-- Opening Marker --
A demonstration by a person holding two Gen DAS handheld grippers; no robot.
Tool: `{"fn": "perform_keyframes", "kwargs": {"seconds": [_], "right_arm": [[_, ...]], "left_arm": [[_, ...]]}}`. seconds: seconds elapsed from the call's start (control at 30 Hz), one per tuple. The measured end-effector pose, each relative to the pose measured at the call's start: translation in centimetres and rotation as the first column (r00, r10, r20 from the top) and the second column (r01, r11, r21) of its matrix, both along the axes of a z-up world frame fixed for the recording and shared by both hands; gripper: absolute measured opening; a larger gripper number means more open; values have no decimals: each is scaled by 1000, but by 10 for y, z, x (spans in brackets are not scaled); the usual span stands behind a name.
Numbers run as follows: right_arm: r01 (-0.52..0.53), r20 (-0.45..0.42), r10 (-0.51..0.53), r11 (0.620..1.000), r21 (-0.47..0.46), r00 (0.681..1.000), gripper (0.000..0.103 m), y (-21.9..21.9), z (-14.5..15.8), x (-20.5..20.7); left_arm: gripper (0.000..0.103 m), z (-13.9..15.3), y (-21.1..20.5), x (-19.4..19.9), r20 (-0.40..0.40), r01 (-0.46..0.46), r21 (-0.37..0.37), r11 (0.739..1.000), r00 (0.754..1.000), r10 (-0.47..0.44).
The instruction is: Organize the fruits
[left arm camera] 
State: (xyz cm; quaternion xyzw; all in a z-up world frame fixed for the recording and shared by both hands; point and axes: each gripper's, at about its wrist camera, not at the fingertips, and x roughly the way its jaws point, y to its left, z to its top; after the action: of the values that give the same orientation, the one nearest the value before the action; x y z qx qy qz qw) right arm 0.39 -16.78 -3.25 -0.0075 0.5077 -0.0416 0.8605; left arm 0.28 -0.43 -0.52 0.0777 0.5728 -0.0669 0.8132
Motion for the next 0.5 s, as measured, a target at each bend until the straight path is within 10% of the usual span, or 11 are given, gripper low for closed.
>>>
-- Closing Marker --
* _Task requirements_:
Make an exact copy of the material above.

* _Exercise answer_:
A demonstration by a person holding two Gen DAS handheld grippers; no robot.
Tool: `{"fn": "perform_keyframes", "kwargs": {"seconds": [_], "right_arm": [[_, ...]], "left_arm": [[_, ...]]}}`. seconds: seconds elapsed from the call's start (control at 30 Hz), one per tuple. The measured end-effector pose, each relative to the pose measured at the call's start: translation in centimetres and rotation as the first column (r00, r10, r20 from the top) and the second column (r01, r11, r21) of its matrix, both along the axes of a z-up world frame fixed for the recording and shared by both hands; gripper: absolute measured opening; a larger gripper number means more open; values have no decimals: each is scaled by 1000, but by 10 for y, z, x (spans in brackets are not scaled); the usual span stands behind a name.
Numbers run as follows: right_arm: r01 (-0.52..0.53), r20 (-0.45..0.42), r10 (-0.51..0.53), r11 (0.620..1.000), r21 (-0.47..0.46), r00 (0.681..1.000), gripper (0.000..0.103 m), y (-21.9..21.9), z (-14.5..15.8), x (-20.5..20.7); left_arm: gripper (0.000..0.103 m), z (-13.9..15.3), y (-21.1..20.5), x (-19.4..19.9), r20 (-0.40..0.40), r01 (-0.46..0.46), r21 (-0.37..0.37), r11 (0.739..1.000), r00 (0.754..1.000), r10 (-0.47..0.44).
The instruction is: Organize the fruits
[left arm camera] 
State: (xyz cm; quaternion xyzw; all in a z-up world frame fixed for the recording and shared by both hands; point and axes: each gripper's, at about its wrist camera, not at the fingertips, and x roughly the way its jaws point, y to its left, z to its top; after the action: of the values that give the same orientation, the one nearest the value before the action; x y z qx qy qz qw) right arm 0.39 -16.78 -3.25 -0.0075 0.5077 -0.0416 0.8605; left arm 0.28 -0.43 -0.52 0.0777 0.5728 -0.0669 0.8132
Motion for the next 0.5 s, as measured, a target at each bend until the straight path is within 10% of the usual span, or 11 are given, gripper low for closed.
>>>

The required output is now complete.